* Exercise description: Each line from the opening of the listing below through the line that contains "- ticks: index" is to be output exactly as written.

* Source material:
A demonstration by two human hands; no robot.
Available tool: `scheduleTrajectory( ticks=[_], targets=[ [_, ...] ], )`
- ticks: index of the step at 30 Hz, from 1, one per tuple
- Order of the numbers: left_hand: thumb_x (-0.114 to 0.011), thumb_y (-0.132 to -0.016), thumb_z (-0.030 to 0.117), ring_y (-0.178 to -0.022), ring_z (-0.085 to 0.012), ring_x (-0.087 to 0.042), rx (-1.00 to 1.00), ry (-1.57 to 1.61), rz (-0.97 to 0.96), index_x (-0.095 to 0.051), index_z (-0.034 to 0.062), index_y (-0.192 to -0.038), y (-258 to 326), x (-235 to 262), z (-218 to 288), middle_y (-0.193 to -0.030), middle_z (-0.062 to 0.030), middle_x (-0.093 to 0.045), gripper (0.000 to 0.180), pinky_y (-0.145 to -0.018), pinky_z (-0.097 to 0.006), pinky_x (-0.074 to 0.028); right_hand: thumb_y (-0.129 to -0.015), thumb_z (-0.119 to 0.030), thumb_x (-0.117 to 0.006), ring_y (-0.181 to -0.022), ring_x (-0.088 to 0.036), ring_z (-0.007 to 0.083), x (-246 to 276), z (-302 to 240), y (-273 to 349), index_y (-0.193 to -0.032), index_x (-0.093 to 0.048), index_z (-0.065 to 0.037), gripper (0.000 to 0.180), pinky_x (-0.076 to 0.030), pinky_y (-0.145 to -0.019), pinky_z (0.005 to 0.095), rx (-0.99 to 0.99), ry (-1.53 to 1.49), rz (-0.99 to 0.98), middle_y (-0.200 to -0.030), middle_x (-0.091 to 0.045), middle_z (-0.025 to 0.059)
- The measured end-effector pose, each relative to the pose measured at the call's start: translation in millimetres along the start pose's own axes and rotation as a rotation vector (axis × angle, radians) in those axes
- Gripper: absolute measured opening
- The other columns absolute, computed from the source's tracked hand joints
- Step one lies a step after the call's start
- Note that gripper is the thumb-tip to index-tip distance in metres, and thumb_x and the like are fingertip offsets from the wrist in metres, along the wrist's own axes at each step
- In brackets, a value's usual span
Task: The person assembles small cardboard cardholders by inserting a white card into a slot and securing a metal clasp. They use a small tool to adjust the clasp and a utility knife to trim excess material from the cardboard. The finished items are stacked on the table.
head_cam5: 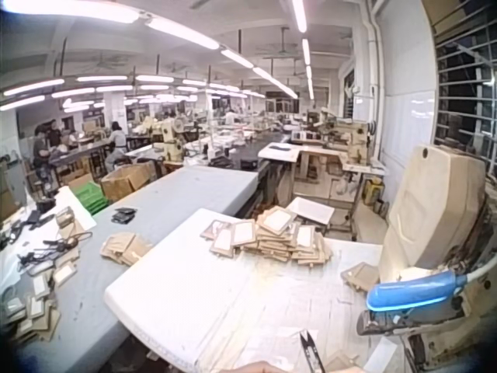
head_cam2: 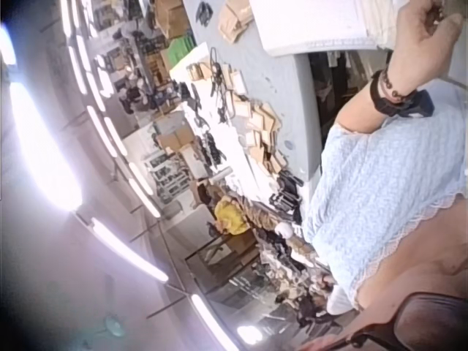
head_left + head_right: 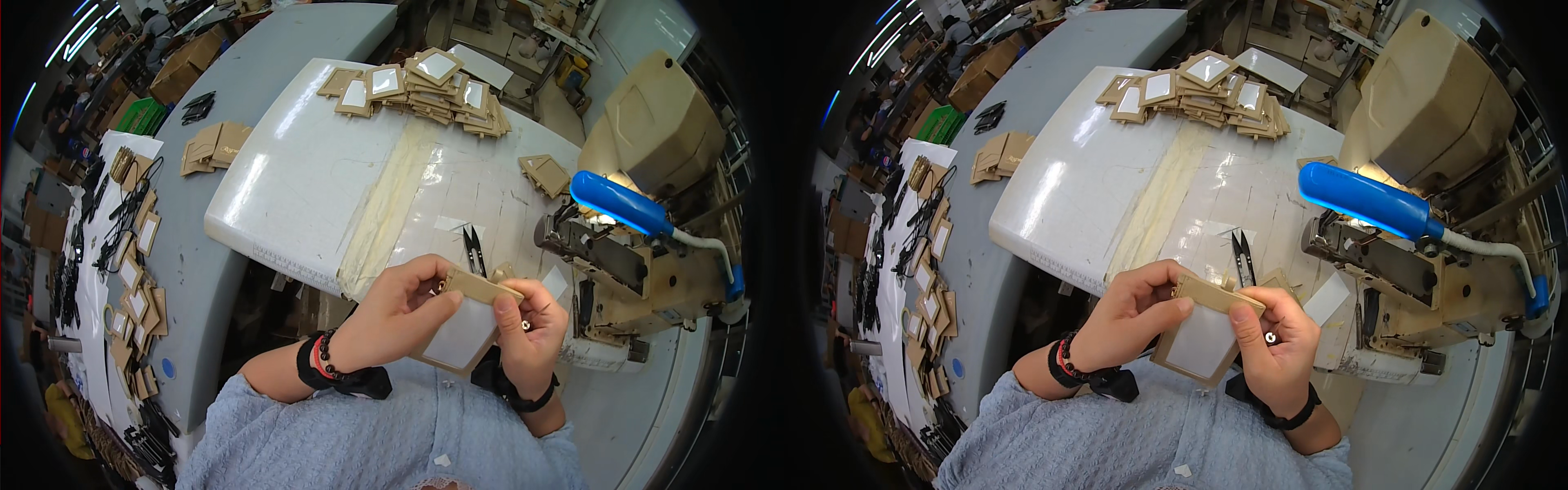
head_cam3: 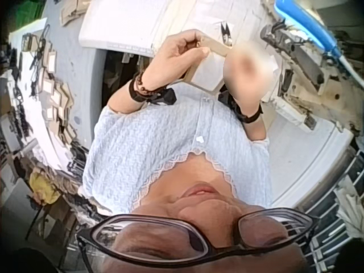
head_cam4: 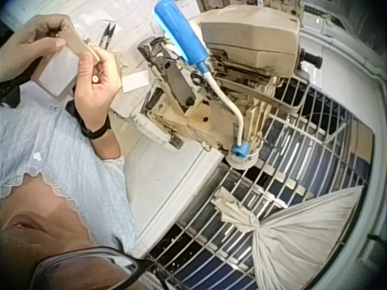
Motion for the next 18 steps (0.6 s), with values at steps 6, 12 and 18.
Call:
scheduleTrajectory(
  ticks=[6,12,18],
  targets=[
    [-0.055,-0.089,0.003,-0.090,-0.0054,-0.054,0.008,0.020,-0.024,-0.055,-0.0025,-0.106,1.3,1.0,-1.4,-0.096,-0.0017,-0.059,0.018,-0.079,-0.022,-0.044,-0.091,-0.010,-0.061,-0.060,-0.047,-0.0010,0.0,0.9,0.8,-0.098,-0.059,0.005,0.017,-0.033,-0.049,0.0145,-0.002,-0.001,-0.011,-0.074,-0.059,-0.0005],
    [-0.054,-0.088,0.003,-0.088,-0.0041,-0.053,0.055,0.006,-0.005,-0.055,-0.0014,-0.102,1.6,1.6,-0.2,-0.093,0.0000,-0.058,0.015,-0.078,-0.021,-0.043,-0.091,-0.009,-0.061,-0.059,-0.046,-0.0010,-0.5,1.9,0.6,-0.098,-0.059,0.005,0.016,-0.033,-0.048,0.0146,0.016,0.006,-0.021,-0.072,-0.058,-0.0011],
    [-0.054,-0.088,0.004,-0.085,-0.0028,-0.051,0.047,-0.052,0.026,-0.056,0.0001,-0.100,2.4,2.9,-0.9,-0.089,0.0014,-0.056,0.013,-0.075,-0.020,-0.042,-0.091,-0.007,-0.060,-0.058,-0.047,-0.0006,-5.2,-0.1,2.0,-0.099,-0.058,0.005,0.015,-0.033,-0.048,0.0148,0.032,0.019,-0.062,-0.072,-0.058,-0.0011]
  ],
)
Point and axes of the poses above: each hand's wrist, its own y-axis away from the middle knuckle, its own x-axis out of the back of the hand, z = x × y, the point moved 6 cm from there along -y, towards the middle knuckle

* Task solution:
A demonstration by two human hands; no robot.
Available tool: `scheduleTrajectory( ticks=[_], targets=[ [_, ...] ], )`
- ticks: index of the step at 30 Hz, from 1, one per tuple

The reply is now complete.